Look through the records below, and copy out every line that holds the string "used".

============

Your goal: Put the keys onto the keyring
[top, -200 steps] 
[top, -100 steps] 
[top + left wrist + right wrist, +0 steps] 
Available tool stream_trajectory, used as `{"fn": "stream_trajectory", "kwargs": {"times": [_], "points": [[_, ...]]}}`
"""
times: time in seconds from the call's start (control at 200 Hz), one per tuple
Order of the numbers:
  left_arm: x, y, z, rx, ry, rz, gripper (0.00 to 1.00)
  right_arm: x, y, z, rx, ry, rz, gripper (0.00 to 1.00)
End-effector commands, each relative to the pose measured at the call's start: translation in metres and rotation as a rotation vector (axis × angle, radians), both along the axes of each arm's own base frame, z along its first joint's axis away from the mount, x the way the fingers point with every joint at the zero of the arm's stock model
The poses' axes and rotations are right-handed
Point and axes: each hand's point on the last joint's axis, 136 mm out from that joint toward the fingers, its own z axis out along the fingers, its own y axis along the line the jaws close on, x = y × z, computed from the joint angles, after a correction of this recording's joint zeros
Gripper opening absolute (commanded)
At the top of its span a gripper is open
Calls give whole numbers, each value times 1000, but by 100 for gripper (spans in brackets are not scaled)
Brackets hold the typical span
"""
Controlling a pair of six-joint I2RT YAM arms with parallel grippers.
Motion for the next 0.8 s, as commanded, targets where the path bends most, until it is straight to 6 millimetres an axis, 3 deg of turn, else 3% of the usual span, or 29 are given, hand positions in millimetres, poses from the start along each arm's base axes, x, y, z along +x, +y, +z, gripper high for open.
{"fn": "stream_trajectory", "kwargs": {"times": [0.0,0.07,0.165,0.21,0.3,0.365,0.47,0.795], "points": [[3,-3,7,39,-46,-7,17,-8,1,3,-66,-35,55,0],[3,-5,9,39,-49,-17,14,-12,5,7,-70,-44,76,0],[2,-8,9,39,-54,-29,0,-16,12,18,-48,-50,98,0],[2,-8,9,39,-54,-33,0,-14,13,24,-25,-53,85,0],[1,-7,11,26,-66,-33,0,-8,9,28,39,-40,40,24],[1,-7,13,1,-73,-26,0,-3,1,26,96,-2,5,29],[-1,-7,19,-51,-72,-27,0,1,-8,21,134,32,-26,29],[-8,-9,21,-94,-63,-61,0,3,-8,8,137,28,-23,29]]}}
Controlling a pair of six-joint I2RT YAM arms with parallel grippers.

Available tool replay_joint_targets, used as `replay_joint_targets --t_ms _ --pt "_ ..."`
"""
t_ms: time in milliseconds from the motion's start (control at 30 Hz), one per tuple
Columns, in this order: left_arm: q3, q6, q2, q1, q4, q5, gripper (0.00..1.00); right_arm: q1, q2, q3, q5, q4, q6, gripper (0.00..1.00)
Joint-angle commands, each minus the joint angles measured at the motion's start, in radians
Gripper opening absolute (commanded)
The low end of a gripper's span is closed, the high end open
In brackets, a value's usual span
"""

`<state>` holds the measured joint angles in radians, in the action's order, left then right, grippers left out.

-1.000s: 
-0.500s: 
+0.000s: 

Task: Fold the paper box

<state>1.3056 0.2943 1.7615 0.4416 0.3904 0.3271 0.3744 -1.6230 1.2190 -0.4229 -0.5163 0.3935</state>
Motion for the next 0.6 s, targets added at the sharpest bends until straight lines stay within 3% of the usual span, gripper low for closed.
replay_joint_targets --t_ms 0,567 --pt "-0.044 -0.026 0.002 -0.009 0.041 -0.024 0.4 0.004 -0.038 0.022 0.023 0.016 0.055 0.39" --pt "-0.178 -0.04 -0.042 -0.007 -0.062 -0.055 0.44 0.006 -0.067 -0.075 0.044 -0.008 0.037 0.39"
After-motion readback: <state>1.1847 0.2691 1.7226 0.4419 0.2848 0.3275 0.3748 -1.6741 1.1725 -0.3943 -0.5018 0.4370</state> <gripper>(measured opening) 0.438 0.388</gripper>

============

Solution —
Available tool stream_trajectory, used as `{"fn": "stream_trajectory", "kwargs": {"times": [_], "points": [[_, ...]]}}`
Available tool replay_joint_targets, used as `replay_joint_targets --t_ms _ --pt "_ ..."`

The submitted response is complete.